U.S. prisoner in China, 1968-1971

Mary Ann Harbert (born 27 December 1945) is an American who was held captive in China from 1968 to 1971.

==Early life and education==
Harbert was born in Arlington, Virginia. She grew up in Denver until she reached the age of twelve. After that, her father's employment with the U.S. Geological Survey took the family to Vernon, Texas, Glasgow, Montana, Austin, Texas, Lampasas, Texas, Boise, Idaho (where she first met McLaughlin), Safford, Arizona, Redwood City, California, Bend, Oregon, Delta, Utah, Carson City, Nevada and Salt Lake City.

After graduating from East High School, she attended the University of Utah before joining her parents in Jeddah, Saudi Arabia. She attended college in Beirut, later returning to Salt Lake City to finish her psychology degree. She graduated from the University of Utah in 1968. After completing her degree, she joined her parents, who now lived in Menlo Park, California.

==Detention in China==
===Capture and captivity===
On 18 April 1968, Harbert flew to Hong Kong to meet family friend Gerald Ross McLaughlin and help him sail a yacht back from Hong Kong to the United States.

On 21 April 1968, as Harbert and McLaughlin were sailing from Hong Kong to Manila, The Philippines, they crossed into Chinese waters near Dangan Island, south of Hong Kong where they were captured.

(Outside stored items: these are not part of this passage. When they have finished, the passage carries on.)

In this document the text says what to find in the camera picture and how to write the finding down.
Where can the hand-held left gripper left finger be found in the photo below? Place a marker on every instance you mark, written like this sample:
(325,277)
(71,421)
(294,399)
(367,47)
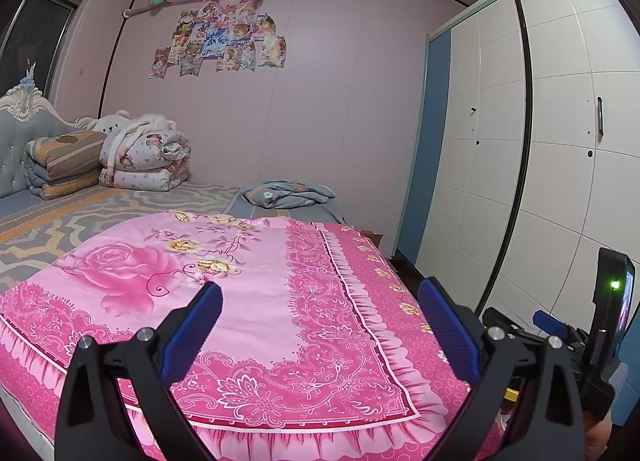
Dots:
(195,326)

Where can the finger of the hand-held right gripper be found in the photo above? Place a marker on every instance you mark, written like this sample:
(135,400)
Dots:
(547,322)
(500,317)

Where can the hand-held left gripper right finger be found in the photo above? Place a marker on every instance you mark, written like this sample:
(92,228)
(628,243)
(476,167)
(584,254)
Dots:
(445,326)

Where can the yellow rimmed trash bin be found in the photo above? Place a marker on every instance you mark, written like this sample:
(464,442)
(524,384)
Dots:
(512,393)

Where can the person's right hand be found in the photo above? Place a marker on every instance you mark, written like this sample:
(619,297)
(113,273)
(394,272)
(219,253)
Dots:
(597,441)

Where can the pink floral bedspread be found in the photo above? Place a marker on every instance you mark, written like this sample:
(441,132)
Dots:
(275,291)

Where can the grey patterned bed sheet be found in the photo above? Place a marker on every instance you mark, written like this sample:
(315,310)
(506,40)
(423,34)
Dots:
(100,206)

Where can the grey crumpled blanket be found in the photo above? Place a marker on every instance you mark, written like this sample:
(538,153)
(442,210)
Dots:
(285,193)

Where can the floral folded quilt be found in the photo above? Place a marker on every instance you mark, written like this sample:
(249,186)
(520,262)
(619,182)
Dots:
(150,166)

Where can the white wardrobe with black trim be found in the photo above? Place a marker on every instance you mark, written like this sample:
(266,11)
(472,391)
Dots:
(550,141)

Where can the white plush toy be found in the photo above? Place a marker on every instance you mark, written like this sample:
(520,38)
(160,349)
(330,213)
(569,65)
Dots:
(112,123)

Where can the grey tufted bed headboard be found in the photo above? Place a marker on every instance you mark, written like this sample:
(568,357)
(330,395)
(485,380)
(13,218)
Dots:
(30,126)

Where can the dark window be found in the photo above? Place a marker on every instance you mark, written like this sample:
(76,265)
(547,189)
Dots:
(40,26)

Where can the cluster of wall posters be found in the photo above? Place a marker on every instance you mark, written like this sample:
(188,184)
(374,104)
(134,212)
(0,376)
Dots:
(225,41)

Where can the white wall pipe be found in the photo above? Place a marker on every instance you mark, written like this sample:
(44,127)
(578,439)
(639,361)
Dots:
(140,11)

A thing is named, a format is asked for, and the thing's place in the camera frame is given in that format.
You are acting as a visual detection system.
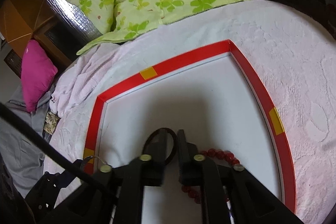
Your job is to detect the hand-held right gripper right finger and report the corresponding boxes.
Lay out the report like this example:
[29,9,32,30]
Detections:
[177,130,303,224]

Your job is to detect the red shallow cardboard box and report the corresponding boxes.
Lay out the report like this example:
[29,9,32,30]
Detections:
[83,40,297,217]

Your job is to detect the red bead bracelet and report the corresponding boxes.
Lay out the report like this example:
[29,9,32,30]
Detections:
[181,149,241,204]

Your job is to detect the magenta pillow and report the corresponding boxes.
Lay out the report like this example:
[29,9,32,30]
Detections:
[21,40,58,112]

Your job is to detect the black cable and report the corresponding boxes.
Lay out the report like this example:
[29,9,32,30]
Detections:
[0,102,119,202]

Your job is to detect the dark hair tie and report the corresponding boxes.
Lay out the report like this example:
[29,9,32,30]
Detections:
[143,127,177,165]

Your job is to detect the orange-brown wooden cabinet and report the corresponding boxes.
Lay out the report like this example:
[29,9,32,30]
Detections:
[0,0,72,71]

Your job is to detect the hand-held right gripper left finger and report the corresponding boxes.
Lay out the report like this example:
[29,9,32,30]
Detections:
[52,128,169,224]

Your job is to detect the pale pink textured blanket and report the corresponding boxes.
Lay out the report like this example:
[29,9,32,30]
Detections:
[42,0,336,224]

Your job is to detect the silver foil mat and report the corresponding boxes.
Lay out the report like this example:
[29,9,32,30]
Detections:
[43,0,103,44]

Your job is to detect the patterned beige cloth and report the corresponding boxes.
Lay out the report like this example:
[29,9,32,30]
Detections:
[43,112,58,134]

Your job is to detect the grey blanket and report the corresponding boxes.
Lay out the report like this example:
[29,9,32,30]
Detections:
[0,82,58,199]

After they failed to report from Manila, Harbert's family notified the United States Coast Guard; however, after receiving no news of her, they assumed that she had been lost at sea. China made no statement that Harbert and McLaughlin had been captured.

Harbert reported that for most of her time in captivity she was held in a small farmhouse on a rural commune near Canton.

===Release===
Due to improving U.S.-China relations Harbert, and Richard G. Fecteau, who had been captured on an aircraft forced down over China in 1952, were released on 13 December 1971, crossing the land border into Hong Kong where they were received by representatives of the U.S. consular officials. The consular officials had no knowledge of Harbert and were surprised by her release. Harbert and Fecteau were flown by helicopter to Kai Tak Airport and then boarded a United States Air Force aeromedical evacuation jet and flown to Clark Air Base, then Hawaii and then on to McGuire Air Force Base.

In an official statement made by Xinhua News Agency at the time of her release, the Chinese government said that McLaughlin had "behaved badly" during detention, "resisted investigation and, taking the warders unawares committed suicide on March 7, 1969" whereas Harbert had "admitted her mistakes". The statement implied that she, McLaughlin and Fecteau were all Central Intelligence Agency spies. Harbert later denied that she was a spy.

Harbert's family was stunned by her release having given her up for dead three years previously. Harbert and Fecteau were taken to Valley Forge Military Hospital where she was found to be in good health.

In 1973, Harbert wrote a book about her captivity titled Captivity: How I Survived 44 Months as a Prisoner of the Red Chinese.